++++ Given data

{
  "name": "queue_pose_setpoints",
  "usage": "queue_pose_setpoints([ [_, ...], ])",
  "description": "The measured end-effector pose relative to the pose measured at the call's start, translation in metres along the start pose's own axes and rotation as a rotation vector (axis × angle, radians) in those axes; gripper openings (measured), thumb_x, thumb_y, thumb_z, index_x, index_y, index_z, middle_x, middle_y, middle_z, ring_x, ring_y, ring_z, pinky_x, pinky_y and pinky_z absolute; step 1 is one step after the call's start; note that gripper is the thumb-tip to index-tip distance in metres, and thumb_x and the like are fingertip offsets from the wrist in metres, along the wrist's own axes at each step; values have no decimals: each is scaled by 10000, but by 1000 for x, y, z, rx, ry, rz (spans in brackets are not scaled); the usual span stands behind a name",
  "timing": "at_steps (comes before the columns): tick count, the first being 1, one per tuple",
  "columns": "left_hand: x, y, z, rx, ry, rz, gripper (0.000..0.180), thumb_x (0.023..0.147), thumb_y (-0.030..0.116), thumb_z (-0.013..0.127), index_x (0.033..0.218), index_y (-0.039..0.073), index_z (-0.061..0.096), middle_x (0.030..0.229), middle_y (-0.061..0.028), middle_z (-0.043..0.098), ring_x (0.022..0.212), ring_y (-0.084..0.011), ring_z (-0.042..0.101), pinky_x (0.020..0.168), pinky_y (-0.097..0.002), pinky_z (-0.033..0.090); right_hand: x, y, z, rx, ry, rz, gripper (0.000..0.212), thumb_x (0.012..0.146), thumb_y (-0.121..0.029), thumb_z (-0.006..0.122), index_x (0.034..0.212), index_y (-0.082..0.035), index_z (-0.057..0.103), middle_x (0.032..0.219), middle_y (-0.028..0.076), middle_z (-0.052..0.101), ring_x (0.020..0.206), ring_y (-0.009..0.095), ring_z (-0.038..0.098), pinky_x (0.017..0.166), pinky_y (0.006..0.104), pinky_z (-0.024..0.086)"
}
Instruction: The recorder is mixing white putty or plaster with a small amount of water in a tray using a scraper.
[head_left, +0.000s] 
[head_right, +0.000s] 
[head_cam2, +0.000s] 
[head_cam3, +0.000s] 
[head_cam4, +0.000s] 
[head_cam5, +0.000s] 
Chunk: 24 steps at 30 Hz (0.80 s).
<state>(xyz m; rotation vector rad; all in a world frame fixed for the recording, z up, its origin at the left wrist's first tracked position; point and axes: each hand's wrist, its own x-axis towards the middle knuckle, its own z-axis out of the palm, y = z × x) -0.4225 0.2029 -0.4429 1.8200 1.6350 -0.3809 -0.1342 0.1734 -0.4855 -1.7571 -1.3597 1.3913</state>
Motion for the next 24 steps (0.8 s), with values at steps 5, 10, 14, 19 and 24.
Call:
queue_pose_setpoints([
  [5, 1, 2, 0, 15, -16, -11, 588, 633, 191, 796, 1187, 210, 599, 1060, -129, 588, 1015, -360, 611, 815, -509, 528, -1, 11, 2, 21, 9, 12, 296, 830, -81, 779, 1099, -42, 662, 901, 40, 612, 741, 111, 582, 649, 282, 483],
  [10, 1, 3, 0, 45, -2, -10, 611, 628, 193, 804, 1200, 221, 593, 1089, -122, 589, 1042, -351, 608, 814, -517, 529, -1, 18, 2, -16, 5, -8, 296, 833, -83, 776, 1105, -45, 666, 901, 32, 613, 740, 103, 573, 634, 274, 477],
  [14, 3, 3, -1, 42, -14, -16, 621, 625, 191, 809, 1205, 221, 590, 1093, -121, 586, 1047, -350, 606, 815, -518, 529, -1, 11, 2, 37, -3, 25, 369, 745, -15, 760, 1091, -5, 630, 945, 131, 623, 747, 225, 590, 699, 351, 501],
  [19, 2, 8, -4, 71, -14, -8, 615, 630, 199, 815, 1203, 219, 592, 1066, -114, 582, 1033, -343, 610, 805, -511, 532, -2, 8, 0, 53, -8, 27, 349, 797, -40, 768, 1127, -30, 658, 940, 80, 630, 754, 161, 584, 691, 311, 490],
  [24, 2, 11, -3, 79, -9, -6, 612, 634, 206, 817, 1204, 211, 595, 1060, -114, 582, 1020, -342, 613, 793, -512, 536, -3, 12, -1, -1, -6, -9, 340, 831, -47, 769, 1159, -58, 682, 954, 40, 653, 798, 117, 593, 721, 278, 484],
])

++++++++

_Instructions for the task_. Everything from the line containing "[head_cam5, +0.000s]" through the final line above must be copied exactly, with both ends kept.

_The completed task_.
[head_cam5, +0.000s] 
Chunk: 24 steps at 30 Hz (0.80 s).
<state>(xyz m; rotation vector rad; all in a world frame fixed for the recording, z up, its origin at the left wrist's first tracked position; point and axes: each hand's wrist, its own x-axis towards the middle knuckle, its own z-axis out of the palm, y = z × x) -0.4225 0.2029 -0.4429 1.8200 1.6350 -0.3809 -0.1342 0.1734 -0.4855 -1.7571 -1.3597 1.3913</state>
Motion for the next 24 steps (0.8 s), with values at steps 5, 10, 14, 19 and 24.
Call:
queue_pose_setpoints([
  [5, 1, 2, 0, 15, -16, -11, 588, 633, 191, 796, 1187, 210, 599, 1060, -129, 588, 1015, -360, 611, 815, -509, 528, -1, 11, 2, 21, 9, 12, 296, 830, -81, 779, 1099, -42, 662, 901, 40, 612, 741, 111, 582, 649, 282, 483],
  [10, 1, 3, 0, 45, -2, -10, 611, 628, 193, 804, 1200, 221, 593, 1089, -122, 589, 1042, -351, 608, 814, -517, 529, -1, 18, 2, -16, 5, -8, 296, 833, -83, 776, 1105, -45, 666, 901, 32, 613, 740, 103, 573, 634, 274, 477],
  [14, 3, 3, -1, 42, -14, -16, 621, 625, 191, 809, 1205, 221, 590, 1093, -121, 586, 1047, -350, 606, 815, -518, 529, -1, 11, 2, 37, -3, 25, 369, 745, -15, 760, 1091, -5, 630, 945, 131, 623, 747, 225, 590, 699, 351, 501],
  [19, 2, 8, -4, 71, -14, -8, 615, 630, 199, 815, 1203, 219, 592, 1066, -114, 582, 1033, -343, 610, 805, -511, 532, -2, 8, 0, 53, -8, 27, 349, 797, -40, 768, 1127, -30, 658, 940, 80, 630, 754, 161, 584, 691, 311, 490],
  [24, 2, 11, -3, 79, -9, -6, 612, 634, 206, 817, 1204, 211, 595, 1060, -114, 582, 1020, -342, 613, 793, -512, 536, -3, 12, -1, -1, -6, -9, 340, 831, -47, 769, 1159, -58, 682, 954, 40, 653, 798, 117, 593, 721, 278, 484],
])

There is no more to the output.